I said you posted something that it was supposed to be my Quote, but as everybody can see it is not, you have *changed *my quote, that is totally inappropriate.


----------



## orthophron

Fred_C said:


> Are you saying that the greek word EYPΩ is indeclinable?
> If not, how do you decline it?
> Has anybody come up with a katharevoussa version of this word? is it declined?


 
Yes, it`s indeclinable and in my opinion, its spelling would be justified if "ευρώ" was defined something like ... "abbreviation of ευρωπαϊκό νόμισμα", otherwise, rules of either demotic or katharevoussa are not obeyed; that is no such word can exist (personal opinion).


----------



## Stevo_Evo_22

So, should it be "ΠΑΡΤΥ" οr "ΠΑΡΤΙ"?


----------



## caledonianstill

Google: *861,000* for *ΠΑΡΤΥ**, **649,000* for *ΠΑΡΤΙ.*
*ΠΑΡΤΥ wins!*
Listen, academy of Athens (and whoever else is responsible) tend/want to simplify the Greek language. They have killed not only words from foreign origin but also pure Greek words and they impose writing more and more words with iota (μείγμα->μίγμα) and omicron (Μανώλης->Μανόλης), they delete consonants (βλέμμα->βλέμα) etc.
Something like what is happening with Spanish and Portuguese orthography the last 100 years but in a smaller degree (yet).


----------



## Stevo_Evo_22

Thanks for the clarification  To relate this back to the omega vs. omicron topic, I will give my opinion.

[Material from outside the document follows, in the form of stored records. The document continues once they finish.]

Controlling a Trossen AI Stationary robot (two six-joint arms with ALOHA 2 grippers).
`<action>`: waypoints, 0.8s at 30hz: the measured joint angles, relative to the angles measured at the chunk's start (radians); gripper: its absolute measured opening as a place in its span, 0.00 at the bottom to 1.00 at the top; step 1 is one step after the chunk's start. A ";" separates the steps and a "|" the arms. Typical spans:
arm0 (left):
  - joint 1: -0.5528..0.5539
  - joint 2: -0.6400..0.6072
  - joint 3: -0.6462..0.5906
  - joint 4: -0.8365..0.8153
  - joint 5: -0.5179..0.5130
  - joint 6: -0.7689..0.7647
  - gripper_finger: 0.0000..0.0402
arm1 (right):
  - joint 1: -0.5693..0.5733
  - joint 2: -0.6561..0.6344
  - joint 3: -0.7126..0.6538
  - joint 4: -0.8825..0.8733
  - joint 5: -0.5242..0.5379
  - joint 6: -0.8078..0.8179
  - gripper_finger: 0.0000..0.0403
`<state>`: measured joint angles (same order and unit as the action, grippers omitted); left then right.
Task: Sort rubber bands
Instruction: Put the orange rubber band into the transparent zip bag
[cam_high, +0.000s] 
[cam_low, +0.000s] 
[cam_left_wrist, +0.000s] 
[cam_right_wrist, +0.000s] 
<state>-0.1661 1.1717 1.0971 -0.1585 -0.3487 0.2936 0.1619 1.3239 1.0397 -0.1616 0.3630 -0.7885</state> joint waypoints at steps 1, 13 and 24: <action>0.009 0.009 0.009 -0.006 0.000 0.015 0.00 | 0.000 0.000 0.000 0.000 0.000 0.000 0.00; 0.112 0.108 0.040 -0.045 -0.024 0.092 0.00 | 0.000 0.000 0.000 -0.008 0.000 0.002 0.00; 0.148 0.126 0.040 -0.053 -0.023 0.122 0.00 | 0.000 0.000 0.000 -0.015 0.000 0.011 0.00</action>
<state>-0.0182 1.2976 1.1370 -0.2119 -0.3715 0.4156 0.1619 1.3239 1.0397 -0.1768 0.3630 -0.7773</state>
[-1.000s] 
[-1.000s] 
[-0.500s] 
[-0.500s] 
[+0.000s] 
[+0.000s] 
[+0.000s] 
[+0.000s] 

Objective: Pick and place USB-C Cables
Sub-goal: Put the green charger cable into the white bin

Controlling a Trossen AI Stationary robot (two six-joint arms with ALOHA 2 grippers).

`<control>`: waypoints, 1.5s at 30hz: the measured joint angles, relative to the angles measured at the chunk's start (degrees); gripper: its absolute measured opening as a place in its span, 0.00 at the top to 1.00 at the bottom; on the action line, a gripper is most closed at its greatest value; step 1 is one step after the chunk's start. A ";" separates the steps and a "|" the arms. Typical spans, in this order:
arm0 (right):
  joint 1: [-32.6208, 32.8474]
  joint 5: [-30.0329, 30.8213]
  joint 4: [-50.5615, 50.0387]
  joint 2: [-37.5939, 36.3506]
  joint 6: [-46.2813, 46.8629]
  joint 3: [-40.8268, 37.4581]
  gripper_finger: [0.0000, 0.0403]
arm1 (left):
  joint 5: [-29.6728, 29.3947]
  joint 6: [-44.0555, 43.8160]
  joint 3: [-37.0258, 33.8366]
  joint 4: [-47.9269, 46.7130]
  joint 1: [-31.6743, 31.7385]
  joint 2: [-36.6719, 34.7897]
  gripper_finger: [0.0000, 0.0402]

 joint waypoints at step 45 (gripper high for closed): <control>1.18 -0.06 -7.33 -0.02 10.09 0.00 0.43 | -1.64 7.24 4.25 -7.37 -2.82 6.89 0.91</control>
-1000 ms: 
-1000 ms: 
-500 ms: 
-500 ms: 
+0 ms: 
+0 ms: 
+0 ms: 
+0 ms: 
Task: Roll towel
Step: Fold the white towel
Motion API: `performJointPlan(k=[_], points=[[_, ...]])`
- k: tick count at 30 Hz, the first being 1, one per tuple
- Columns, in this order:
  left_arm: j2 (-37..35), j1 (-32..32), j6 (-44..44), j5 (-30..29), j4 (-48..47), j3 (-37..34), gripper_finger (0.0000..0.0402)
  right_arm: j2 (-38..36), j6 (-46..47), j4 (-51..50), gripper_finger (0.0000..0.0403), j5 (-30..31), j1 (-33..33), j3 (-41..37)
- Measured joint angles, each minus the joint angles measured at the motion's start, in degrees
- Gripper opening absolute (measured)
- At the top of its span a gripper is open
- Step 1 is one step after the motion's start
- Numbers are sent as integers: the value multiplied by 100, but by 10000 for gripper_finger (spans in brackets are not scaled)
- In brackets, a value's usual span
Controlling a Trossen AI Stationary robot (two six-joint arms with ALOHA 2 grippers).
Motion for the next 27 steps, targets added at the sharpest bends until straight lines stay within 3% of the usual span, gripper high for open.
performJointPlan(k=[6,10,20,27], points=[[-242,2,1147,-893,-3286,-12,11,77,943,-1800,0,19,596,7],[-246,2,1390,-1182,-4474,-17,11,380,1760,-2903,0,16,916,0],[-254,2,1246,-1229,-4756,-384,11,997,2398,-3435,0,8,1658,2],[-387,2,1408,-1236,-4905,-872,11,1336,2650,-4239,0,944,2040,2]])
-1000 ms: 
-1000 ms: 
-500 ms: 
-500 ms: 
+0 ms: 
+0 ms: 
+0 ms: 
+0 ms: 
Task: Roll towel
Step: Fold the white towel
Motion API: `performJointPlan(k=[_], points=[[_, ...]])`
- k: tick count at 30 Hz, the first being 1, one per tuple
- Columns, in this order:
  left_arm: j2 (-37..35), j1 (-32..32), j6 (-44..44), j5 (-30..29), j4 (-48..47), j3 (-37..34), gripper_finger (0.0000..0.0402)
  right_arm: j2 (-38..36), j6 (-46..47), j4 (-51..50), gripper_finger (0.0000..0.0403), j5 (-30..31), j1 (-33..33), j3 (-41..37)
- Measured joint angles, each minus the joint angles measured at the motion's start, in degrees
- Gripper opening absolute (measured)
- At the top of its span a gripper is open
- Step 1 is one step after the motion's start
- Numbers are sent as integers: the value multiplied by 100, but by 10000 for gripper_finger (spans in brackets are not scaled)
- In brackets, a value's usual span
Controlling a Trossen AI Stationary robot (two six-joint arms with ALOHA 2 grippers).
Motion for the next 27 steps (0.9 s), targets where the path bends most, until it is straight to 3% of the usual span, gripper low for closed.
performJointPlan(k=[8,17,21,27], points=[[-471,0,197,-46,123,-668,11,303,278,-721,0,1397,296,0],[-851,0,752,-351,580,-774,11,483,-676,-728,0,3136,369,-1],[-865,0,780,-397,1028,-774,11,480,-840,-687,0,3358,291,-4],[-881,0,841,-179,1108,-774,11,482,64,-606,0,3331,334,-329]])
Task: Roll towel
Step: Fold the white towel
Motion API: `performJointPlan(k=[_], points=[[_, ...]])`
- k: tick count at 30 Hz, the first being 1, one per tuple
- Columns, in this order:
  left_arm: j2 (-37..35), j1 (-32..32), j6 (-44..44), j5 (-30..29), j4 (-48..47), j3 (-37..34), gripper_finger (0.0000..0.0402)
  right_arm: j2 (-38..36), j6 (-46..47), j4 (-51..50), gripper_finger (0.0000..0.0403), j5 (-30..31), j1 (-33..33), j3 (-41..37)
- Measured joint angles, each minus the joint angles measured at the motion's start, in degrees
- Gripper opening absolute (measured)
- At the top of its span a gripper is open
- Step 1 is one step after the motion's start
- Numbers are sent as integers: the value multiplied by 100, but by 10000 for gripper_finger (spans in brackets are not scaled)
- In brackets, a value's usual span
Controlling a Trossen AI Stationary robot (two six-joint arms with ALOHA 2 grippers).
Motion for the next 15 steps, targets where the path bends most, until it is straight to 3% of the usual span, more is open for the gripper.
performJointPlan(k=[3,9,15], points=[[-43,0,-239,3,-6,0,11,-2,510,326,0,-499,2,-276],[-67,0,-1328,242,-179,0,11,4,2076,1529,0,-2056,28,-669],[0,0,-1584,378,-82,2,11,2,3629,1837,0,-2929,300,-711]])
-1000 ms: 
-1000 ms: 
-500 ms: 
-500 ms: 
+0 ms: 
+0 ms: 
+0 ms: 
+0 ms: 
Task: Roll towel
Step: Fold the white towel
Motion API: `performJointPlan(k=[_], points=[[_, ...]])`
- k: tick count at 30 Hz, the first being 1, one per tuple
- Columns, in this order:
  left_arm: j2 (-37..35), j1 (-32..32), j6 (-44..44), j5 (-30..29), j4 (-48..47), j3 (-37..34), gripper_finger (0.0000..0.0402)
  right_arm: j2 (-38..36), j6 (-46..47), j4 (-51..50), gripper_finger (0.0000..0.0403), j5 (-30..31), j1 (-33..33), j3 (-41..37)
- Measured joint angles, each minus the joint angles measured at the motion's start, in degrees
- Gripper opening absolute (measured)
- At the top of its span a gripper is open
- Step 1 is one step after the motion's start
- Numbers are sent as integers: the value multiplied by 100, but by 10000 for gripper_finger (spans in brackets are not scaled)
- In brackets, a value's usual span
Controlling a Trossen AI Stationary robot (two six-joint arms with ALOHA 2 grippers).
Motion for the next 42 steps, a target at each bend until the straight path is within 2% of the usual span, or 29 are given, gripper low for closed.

As a native speaker of English with a Greek background, I sometimes find it sad that the Greek language is absorbing words as they are in English-I would much rather see the Greeks spell it the way they think is appropriate.  As an example, I don't think they should be simplifying all 'o' sounds to omicron, just because in English it is.  I guess with 'party', when spelt with a 'y', it just seems like a cheap English import

Just my opinion lol

Steven


----------



## caledonianstill

And in English you write for example "analysis" and not "uhnaluhsis", "vocabulary" and not "vohkabyuhleree", does that mean you "like cheap Greek/Latin imports"?


----------



## orthophron

Stevo_Evo_22 said:


> So, should it be "ΠΑΡΤΥ" οr "ΠΑΡΤΙ"?





Stevo_Evo_22 said:


> As a native speaker of English with a Greek background, I sometimes find it sad that the Greek language is absorbing words as they are in English-I would much rather see the Greeks spell it the way they think is appropriate. As an example, I don't think they should be simplifying all 'o' sounds to omicron, just because in English it is. I guess with 'party', when spelt with a 'y', it just seems like a cheap English import


 

Foreign words reach us orally. Generally one doesn't speak the particular foreign language and thus does not know its orthography. This is the rationale the rule is based on.
"Party" may be a well known word but this is not a good reason to make the exception. Our kids are taught to spell it as "πάρτι" at schools.


I posted earlier 



> Words come from foreign languages are spelled in the most simple way (i.e. τρ*έ*νο for tr*ai*n, πάρτ*ι* for part*y*) except
> (a) those containing greek parts i.e. μοτοσ*υ*κλέτα < moto*cycle*tta < motor+ κ*ύ*κλος ("*υ*" is kept),
> (b) those coined in greek long time ago, i.e. μαντ*ή*λι < Lat. mant*e*le ("*η*" is kept),
> (c) names and place-names so that "the law of reversibility" would be obeyed. i.e. Σαίξπηρ <-> Shakespeare.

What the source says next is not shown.